4. After the two shells 10 are combined, the two ends of the mandrel 41 mounted on the mounting faces 22 of the perforations 21 of the two pivot seats 20 by the bearings 42, and the two pivot seats 20 are secured to the positioning seats 13 of the two shells 10 and located in the receiving recesses 16 of the two shells 10. In addition, each of the two shells 10 is provided with the first reinforcing ribs 17 located between the receiving recess 16 and each of the two shells 10. Thus, the mandrel 41 is rotated steadily and stably, while the at least one rotation member 43 and the weight 44 swing quickly and successively without producing deflection. Further, the mandrel 41, the at least one rotation member 43, and the weight 44 are operated smoothly and will not be worn easily to enhance the lifetime.
5. The weight 44 made of iron has a determined weight and has a radial curved shape so that the weight 44 radially drives and rotates the at least one rotation member 43 easily. In addition, when a force is applied to radially rotate the at least one rotation member 43 successively, the weight 44 produce an enlarged centrifugal force. It is appreciated that, when the length of the weight 44 is a little less than a half of the perimeter of the hollow ball 1, the weight 44 has the optimum centrifugal effect.
6. The inner wall 14 of each of the two shells 10 is provided with the positioning rails 15, and the first housing 51 and the second housing 52 are inserted into the fixing holes 12 of the two shells 10 by guidance of the positioning rails 15 of the two shells 10 respectively so that the first housing 51 and the second housing 52 are assembled with the two shells 10 easily and quickly, thereby saving the assembly time.
7. The first housing 51 and the second housing 52 are secured to the two holding members 30 respectively by the screws 60, so that when the user rocks the hollow ball 1, the first housing 51 and the second housing 52 are supported steadily and stably without vibration.
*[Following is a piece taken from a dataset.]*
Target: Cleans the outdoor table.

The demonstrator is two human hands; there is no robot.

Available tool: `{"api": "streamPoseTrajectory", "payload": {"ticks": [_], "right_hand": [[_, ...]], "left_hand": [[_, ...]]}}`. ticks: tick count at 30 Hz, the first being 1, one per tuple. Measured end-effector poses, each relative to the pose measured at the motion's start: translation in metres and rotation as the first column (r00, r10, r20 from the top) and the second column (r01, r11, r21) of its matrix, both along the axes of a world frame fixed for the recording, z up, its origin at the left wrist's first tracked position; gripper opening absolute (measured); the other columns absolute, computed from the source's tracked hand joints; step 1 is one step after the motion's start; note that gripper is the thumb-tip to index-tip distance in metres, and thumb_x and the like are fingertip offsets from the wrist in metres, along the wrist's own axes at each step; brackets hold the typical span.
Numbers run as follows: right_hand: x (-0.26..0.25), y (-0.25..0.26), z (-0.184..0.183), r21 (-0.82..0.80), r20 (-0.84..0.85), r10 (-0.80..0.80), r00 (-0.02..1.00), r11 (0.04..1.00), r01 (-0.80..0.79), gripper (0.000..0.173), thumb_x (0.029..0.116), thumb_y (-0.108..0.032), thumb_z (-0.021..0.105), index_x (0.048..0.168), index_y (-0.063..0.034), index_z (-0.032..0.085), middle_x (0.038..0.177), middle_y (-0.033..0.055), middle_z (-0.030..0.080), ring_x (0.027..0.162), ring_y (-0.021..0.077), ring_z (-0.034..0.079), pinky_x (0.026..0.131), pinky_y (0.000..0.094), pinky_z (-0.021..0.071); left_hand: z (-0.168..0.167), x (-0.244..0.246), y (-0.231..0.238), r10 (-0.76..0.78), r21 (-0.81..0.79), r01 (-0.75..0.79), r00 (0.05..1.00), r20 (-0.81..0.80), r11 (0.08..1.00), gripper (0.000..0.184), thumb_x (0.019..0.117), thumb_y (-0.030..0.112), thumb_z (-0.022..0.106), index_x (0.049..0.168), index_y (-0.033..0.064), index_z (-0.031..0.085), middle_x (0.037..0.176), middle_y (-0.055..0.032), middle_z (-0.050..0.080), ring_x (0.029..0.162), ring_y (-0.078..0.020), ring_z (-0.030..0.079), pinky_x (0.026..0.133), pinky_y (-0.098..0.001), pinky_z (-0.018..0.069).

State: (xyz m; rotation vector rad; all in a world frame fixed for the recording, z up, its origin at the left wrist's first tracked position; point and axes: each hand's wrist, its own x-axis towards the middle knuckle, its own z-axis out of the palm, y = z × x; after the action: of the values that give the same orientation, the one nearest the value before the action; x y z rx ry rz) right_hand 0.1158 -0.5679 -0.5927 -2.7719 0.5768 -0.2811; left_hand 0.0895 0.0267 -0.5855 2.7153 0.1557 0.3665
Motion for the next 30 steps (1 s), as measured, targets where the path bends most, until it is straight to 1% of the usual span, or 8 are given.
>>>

8. When the two magnets 46 are rotated with the mandrel 41, the Hall sensor 54 detects an information, such as the time interval, the swinging times, the consumed calories or the like, during rotation of the two magnets 46 and sends the information to the Bluetooth transmission device 53 which wirelessly transmits the information to an external portable electronic device, such as a smart phone or a tablet computer.
9. When the electric power supplied to the Hall sensor 54 and the Bluetooth transmission device 53 is exhausted, the USB connector in turn passes through the entrance 32 of one of the two holding members 30 and the passage 511 of the first housing 51, and is inserted into the transmission slot 531 of the Bluetooth transmission device 53 to charge the chargeable lithium battery of the Bluetooth transmission device 53.
10. The hollow ball 1 is placed on the base 80 when not in use to prevent the hollow ball 1 from rolling freely and to facilitate the user storing the hollow ball 1.

Referring to the drawings and initially to FIGS. 13-19, a rotation exercising ball structure in accordance with the second preferred embodiment of the present invention comprises two shells 10, two pivot seats (or mounting seats) 20, two holding members 30, a weight unit 40, a housing 51, a Bluetooth transmission device 53, a Hall sensor (or transducer) 54, and two handle protecting members 100.
The two shells 10 are combined together to construct a hollow ball 1. Each of the two shells 10 has an interior provided with a space 11. The space 11 has a bottom provided with a fixing hole (or securing hole) 12. The fixing hole 12 is located at a center of the bottom of the space 11 and penetrates each of the two shells 10.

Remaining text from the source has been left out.